Collection entries:
....

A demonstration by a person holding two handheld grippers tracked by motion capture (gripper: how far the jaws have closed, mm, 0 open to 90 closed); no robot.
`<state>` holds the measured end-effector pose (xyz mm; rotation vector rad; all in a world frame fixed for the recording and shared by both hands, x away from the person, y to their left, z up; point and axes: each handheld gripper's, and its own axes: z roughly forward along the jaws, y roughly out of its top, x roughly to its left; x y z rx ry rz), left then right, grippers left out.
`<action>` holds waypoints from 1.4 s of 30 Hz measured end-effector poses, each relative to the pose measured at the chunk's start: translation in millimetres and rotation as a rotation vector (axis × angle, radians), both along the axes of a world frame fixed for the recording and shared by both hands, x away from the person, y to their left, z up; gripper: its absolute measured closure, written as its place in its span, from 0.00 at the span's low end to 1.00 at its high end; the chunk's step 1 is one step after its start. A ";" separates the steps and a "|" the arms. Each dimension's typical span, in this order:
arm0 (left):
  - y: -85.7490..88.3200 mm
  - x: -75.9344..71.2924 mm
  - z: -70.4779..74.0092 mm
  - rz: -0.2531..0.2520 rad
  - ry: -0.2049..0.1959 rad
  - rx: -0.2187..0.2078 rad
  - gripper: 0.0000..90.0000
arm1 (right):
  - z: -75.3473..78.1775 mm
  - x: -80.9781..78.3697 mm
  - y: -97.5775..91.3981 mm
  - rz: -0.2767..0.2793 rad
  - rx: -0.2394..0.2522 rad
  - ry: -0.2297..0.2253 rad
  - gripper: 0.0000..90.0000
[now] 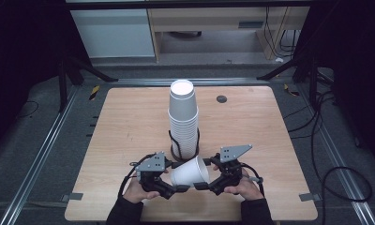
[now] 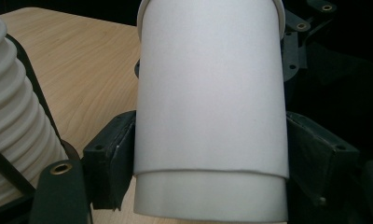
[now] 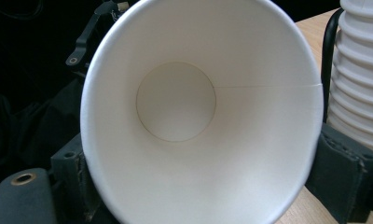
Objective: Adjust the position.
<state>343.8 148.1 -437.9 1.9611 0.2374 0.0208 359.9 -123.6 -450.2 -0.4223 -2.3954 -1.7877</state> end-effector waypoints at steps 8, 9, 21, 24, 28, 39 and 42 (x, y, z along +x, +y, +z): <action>0.0 -0.1 0.4 0.013 0.003 -0.006 0.24 | 1.4 -0.1 -1.1 -0.007 0.003 -0.003 0.13; 0.5 -0.1 0.7 0.016 0.003 -0.004 0.24 | 1.5 0.0 -1.2 -0.008 0.003 -0.003 0.13; 25.6 -1.5 4.6 0.165 0.003 0.007 0.20 | 12.3 3.0 -14.1 -0.064 0.002 -0.022 0.12; 32.2 -1.6 4.3 0.234 0.011 0.001 0.20 | 16.2 3.6 -16.9 -0.103 0.002 -0.032 0.12; 39.4 -4.3 1.2 0.314 0.021 -0.011 0.20 | 18.6 2.7 -23.8 -0.147 0.014 -0.043 0.12; 45.3 -10.6 -5.5 0.484 0.034 0.031 0.20 | 25.1 5.6 -42.7 -0.304 -0.023 -0.050 0.11; 50.4 -8.9 -8.7 0.531 0.042 0.034 0.20 | 26.5 7.8 -44.9 -0.339 -0.042 -0.051 0.11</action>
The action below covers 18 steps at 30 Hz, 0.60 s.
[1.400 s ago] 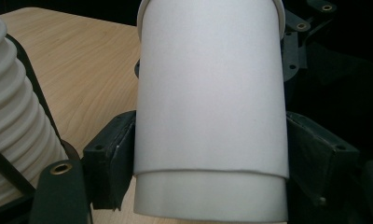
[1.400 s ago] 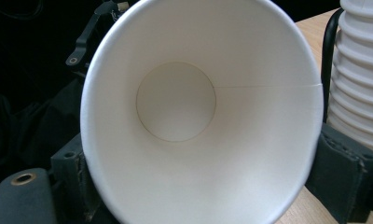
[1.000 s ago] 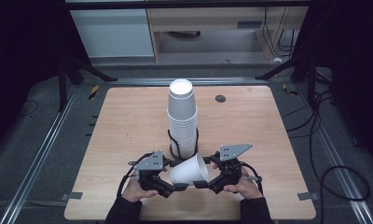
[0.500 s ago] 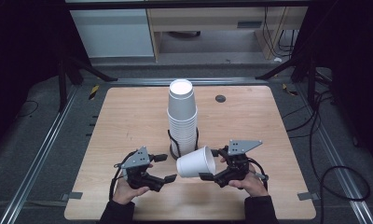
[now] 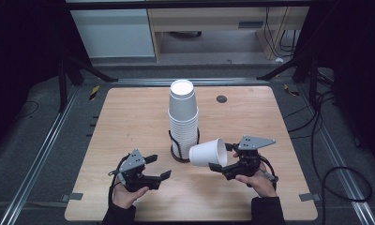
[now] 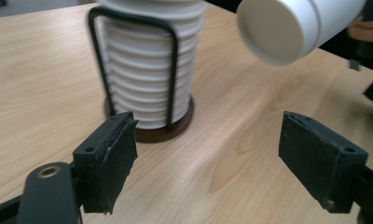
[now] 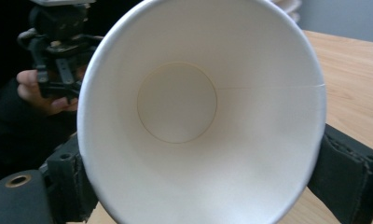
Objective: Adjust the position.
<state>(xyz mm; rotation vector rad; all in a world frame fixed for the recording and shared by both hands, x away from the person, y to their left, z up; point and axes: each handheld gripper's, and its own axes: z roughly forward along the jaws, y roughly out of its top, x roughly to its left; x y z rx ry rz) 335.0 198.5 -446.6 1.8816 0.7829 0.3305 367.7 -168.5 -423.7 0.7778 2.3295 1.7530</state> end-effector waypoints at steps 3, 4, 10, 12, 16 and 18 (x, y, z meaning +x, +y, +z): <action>6.5 0.9 -0.6 0.018 0.007 -0.036 0.21 | 2.3 2.4 -2.4 -0.037 -0.015 0.001 0.11; 7.8 1.1 -0.4 0.025 0.006 -0.038 0.21 | 3.7 2.7 -2.8 -0.043 -0.019 -0.002 0.11; 12.9 0.1 5.0 0.067 0.008 -0.046 0.22 | 10.4 3.1 -6.9 -0.088 -0.028 -0.008 0.11; 13.8 1.3 7.3 0.097 0.007 -0.041 0.22 | 12.4 3.7 -9.7 -0.118 -0.035 -0.004 0.11; 15.7 2.4 8.3 0.125 0.002 -0.052 0.22 | 16.9 6.8 -16.2 -0.195 -0.068 -0.006 0.11; 15.3 3.3 7.3 0.130 0.009 -0.047 0.22 | 18.6 7.9 -18.9 -0.229 -0.087 0.003 0.11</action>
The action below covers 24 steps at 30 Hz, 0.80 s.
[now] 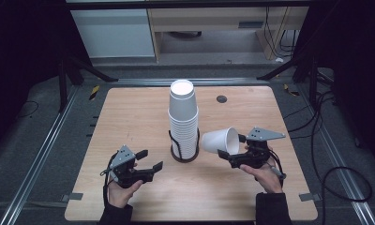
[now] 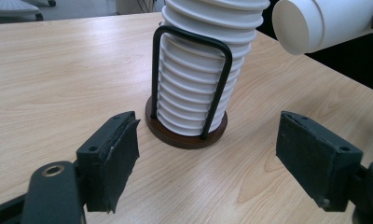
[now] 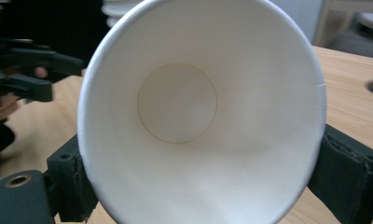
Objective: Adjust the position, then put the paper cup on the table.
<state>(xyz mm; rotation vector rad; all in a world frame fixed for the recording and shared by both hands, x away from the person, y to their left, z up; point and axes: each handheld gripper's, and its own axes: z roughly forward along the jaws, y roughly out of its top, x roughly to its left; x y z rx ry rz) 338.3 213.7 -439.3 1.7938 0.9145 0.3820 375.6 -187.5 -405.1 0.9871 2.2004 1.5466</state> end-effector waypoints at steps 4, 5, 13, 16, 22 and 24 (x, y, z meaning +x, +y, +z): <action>-2.2 -0.9 -0.8 0.000 0.003 0.014 0.22 | 2.8 0.8 -2.8 -0.038 -0.032 0.016 0.12; -2.7 -1.1 -0.8 -0.004 0.004 0.015 0.23 | 3.4 1.0 -3.3 -0.046 -0.039 0.016 0.12; -7.9 -0.9 -0.3 -0.019 0.011 0.034 0.23 | 4.3 5.6 -0.8 -0.157 -0.131 0.056 0.12; -9.4 -1.1 -1.4 -0.020 0.018 0.033 0.23 | 4.6 7.5 -1.8 -0.208 -0.162 0.071 0.12; -11.6 -1.3 -3.0 -0.023 0.017 0.042 0.23 | 4.7 10.3 -6.4 -0.262 -0.187 0.086 0.12; -12.4 -1.0 -4.8 -0.023 0.025 0.043 0.23 | 4.5 11.2 -7.6 -0.281 -0.211 0.083 0.12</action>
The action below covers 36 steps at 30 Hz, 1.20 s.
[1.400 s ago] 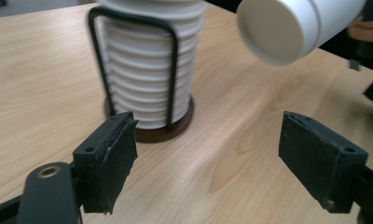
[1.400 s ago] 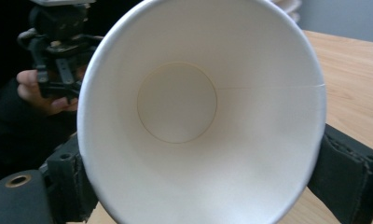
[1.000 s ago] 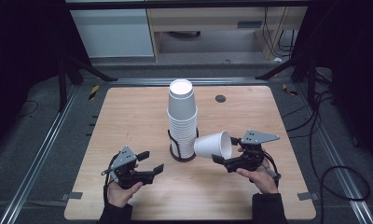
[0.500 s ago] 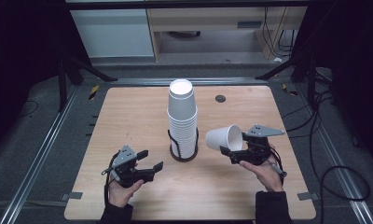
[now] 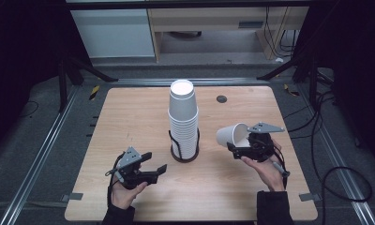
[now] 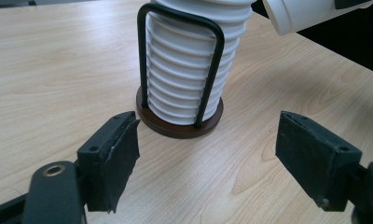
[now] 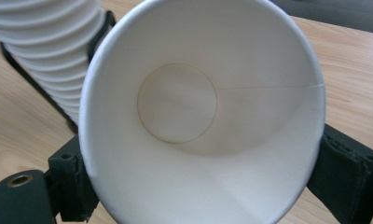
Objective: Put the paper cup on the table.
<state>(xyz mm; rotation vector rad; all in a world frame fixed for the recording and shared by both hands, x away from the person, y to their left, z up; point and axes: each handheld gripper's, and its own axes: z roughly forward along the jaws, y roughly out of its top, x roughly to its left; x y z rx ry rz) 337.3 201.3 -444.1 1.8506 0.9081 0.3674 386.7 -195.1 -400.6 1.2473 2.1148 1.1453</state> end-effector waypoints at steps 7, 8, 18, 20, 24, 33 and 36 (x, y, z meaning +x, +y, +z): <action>-0.3 -0.4 0.1 -0.001 0.009 0.000 0.23 | -1.7 3.6 -3.0 -0.049 -0.040 0.018 0.12; 0.2 -0.5 0.4 -0.001 0.008 0.002 0.23 | -2.0 4.6 -3.1 -0.054 -0.048 0.018 0.12; 3.4 -0.5 0.1 0.008 0.016 0.001 0.23 | 2.0 14.5 1.4 -0.108 -0.151 0.053 0.12; 4.0 -0.3 -0.4 0.008 0.020 0.001 0.23 | 2.9 16.1 1.9 -0.114 -0.168 0.070 0.12; 4.1 -0.3 -0.7 0.008 0.021 0.004 0.23 | 2.8 18.8 1.3 -0.129 -0.200 0.094 0.12; 6.6 -0.8 -2.2 0.009 0.026 0.002 0.23 | -4.0 25.5 4.3 -0.134 -0.262 0.182 0.12; 7.1 -0.6 -2.9 0.011 0.029 0.000 0.23 | -3.4 28.6 4.9 -0.130 -0.285 0.215 0.12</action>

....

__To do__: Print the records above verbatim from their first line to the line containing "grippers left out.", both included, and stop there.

__Answer to this problem__:
A demonstration by a person holding two handheld grippers tracked by motion capture (gripper: how far the jaws have closed, mm, 0 open to 90 closed); no robot.
`<state>` holds the measured end-effector pose (xyz mm; rotation vector rad; all in a world frame fixed for the recording and shared by both hands, x away from the person, y to their left, z up; point and axes: each handheld gripper's, and its own axes: z roughly forward along the jaws, y roughly out of its top, x roughly to its left; x y z rx ry rz), left then right, grippers left out.

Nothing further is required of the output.